FIG. 9 shows an embodiment (when P1 / P2 = 1.005)
FIG. 6 is a diagram in which the filter characteristics related to (1) and the filter characteristics of the conventional example (when P1 / P2 = 1) are superimposed and compared.

FIG. 10 is a schematic configuration diagram of a modification of a two-stage cascade connection vertical coupling dual mode SAW filter according to the present invention.

11 (a) and (b) are conventional longitudinally coupled dual mode SAs.
It is a schematic structure figure of a W filter, and a figure showing the vibration energy.

FIG. 12 Conventional two-stage cascade connection longitudinally coupled dual mode SAW
It is a schematic block diagram of a filter.

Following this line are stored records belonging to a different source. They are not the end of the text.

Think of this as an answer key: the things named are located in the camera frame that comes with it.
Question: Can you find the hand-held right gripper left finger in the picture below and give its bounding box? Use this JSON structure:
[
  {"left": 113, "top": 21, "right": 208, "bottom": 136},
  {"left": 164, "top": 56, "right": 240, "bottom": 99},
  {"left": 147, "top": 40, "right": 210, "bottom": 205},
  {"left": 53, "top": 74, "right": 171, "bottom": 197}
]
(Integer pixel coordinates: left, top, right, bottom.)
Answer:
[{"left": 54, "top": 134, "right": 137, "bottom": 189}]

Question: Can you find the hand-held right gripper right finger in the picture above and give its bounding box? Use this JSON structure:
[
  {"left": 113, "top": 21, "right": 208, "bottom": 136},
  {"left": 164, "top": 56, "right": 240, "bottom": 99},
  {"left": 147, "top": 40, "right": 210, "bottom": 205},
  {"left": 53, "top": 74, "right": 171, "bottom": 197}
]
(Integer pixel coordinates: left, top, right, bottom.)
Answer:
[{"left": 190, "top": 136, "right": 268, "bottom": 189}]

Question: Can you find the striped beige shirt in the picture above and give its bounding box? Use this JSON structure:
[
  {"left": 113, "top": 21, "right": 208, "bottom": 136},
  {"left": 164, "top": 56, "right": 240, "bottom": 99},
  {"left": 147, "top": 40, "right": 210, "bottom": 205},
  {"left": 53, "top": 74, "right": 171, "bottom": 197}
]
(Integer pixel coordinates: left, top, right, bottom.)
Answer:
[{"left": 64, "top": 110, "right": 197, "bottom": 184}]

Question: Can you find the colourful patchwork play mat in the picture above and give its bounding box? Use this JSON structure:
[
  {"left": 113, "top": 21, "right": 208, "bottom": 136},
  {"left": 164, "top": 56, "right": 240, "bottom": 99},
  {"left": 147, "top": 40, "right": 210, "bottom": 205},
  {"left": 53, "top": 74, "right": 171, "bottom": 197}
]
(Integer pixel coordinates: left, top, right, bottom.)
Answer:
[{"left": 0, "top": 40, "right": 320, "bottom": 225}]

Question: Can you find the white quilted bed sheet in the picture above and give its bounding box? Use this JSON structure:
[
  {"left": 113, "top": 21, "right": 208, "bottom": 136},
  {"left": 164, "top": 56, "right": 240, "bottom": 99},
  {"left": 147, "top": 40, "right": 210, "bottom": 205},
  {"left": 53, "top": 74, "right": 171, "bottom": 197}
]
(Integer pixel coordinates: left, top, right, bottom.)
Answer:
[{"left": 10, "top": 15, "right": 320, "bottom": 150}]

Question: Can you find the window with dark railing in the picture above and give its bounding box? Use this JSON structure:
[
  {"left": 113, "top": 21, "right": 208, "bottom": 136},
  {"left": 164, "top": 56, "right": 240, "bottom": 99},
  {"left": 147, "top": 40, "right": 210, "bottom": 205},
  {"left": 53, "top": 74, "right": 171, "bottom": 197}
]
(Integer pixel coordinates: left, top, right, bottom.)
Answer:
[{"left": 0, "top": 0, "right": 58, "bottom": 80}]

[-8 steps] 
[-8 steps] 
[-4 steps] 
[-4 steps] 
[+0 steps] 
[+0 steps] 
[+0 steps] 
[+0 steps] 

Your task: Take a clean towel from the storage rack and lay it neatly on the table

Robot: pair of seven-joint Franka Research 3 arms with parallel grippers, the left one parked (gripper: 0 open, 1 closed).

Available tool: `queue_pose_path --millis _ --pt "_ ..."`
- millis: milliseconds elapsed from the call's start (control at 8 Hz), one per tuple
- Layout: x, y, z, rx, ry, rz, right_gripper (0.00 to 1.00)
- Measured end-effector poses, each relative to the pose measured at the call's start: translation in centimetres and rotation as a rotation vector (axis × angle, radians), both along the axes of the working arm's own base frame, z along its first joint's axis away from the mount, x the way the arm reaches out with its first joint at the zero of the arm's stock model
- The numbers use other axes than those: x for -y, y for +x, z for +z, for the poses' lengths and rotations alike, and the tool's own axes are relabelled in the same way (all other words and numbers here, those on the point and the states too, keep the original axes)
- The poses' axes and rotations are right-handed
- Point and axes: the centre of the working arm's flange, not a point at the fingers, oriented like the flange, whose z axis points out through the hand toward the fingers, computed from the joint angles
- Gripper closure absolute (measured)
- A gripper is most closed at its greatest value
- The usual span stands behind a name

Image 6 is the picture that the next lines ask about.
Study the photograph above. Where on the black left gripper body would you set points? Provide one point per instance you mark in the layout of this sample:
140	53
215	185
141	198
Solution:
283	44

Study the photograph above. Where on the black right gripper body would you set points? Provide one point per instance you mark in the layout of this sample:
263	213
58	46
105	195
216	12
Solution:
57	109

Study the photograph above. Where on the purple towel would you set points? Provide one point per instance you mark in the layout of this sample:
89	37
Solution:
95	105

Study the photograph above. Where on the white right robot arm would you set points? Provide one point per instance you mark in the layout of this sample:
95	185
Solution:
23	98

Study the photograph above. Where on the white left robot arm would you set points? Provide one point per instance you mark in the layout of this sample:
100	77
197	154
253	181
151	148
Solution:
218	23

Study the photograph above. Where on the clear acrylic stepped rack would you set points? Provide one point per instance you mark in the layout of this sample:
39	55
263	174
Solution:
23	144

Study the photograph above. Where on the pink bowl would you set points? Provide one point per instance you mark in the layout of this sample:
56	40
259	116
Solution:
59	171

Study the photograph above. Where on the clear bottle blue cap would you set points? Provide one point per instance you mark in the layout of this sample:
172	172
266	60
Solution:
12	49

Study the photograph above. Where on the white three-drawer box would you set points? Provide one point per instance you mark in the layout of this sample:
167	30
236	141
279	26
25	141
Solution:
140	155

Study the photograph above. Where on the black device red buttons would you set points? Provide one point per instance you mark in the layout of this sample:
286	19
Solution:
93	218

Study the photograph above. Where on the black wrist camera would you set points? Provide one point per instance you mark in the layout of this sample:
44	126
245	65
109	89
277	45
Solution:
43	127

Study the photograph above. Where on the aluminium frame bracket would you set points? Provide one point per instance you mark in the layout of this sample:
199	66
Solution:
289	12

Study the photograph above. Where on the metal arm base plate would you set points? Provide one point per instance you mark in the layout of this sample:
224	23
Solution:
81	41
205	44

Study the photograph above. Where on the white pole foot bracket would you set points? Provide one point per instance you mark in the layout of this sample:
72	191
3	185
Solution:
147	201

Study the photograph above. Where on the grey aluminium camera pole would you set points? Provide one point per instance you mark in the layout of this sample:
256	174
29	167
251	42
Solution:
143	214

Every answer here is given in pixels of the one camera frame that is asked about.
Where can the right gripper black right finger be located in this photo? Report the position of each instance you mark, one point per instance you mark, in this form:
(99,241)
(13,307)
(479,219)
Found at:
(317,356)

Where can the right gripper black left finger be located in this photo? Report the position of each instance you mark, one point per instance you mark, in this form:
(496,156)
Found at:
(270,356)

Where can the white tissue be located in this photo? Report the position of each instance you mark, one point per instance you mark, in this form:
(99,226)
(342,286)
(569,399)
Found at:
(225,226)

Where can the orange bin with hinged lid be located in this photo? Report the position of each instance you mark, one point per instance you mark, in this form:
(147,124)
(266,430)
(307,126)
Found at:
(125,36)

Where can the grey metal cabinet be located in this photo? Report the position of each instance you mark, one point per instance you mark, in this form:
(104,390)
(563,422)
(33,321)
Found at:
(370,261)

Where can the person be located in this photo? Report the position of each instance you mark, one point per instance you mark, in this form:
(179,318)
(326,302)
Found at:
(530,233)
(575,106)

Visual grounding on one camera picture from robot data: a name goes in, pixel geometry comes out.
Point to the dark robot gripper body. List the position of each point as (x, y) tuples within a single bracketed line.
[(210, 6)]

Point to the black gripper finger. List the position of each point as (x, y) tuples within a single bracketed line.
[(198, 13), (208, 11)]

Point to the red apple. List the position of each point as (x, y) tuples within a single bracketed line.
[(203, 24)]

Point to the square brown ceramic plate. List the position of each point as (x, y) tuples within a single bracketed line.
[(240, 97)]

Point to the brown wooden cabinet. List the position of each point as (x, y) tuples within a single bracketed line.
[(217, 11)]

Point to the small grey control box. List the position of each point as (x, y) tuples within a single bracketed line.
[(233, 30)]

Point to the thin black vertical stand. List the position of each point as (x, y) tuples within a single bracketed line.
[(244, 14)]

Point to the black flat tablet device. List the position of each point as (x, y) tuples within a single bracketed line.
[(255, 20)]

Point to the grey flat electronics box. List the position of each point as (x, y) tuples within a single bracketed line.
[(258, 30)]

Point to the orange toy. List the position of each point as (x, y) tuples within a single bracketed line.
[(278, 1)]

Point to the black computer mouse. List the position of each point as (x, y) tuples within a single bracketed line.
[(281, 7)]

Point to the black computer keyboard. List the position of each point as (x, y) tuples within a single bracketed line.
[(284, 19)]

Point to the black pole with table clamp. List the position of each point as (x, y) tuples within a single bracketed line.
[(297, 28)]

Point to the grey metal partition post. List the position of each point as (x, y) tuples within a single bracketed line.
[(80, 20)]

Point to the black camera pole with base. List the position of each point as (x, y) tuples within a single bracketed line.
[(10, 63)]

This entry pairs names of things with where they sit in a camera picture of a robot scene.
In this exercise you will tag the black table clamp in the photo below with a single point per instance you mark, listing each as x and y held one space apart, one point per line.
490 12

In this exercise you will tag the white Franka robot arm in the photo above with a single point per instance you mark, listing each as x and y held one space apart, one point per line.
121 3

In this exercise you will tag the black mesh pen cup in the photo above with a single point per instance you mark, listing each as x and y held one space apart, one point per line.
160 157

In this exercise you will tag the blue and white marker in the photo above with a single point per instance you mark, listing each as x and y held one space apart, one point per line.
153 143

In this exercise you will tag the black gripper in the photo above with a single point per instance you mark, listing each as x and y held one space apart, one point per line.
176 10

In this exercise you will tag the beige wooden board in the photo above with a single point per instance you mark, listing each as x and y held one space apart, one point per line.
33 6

13 is a diagram showing filter characteristics of the SAW filter shown in FIG.

[Explanation of symbols]

DESCRIPTION OF SYMBOLS 1 ... Piezoelectric substrate, 2, 3, 4, 7, 8, 9 ... Interdigital transducer (IDT), 5, 6, 10, 11 ... Reflector, 12, 13 ... Longitudinal coupling dual mode SAW filter, P1, P2 ... Pitch of electrode fingers,

Claims (4)

[Claims] 1. At least two interdigital transducers (IDTs) are arranged on a piezoelectric substrate along a propagation direction of a surface acoustic wave (SAW) for exciting or receiving the IDTs, and reflectors are provided on both sides thereof. A longitudinally coupled dual-mode SAW filter is provided that substantially confines the vibration energy of the excited SAW in the plurality of IDTs and utilizes two vibration modes generated by acoustic coupling between the IDTs of the respective vibrations. Two pieces are arranged in parallel on the piezoelectric substrate and these two longitudinally coupled dual modes S
A two-stage cascade connection longitudinally coupled dual mode SAW filter in which AW filters are cascaded, wherein one of the two longitudinally coupled dual mode SAW filters is longitudinally coupled dual mode SA.
When the pitch of the electrode fingers of the W filter is P1 and the pitch of the electrode fingers of the other longitudinally coupled dual mode SAW filter is P2, the relation between P1 and P2 is P1 ≠ P2. Two-stage cascade connection longitudinally coupled dual mode SAW filter. 2. The two-stage cascade connection vertical coupling dual mode according to claim 1, wherein the relationship between the electrode finger pitches P1 and P2 is 1.002 ≦ P1 / P2 ≦ 1.005. SAW filter. 3. The two-stage cascade connection vertical mode dual mode SAW filter according to claim 1, wherein the relationship between the electrode finger pitches P1 and P2 is P1 / P2 = 1.0036. 4. The two-stage cascade connection vertical coupling dual mode SAW filter according to claim 1, 2 or 3, wherein 36 ° Y rotation cut X direction propagating LiTaO ₃ is used as the piezoelectric substrate.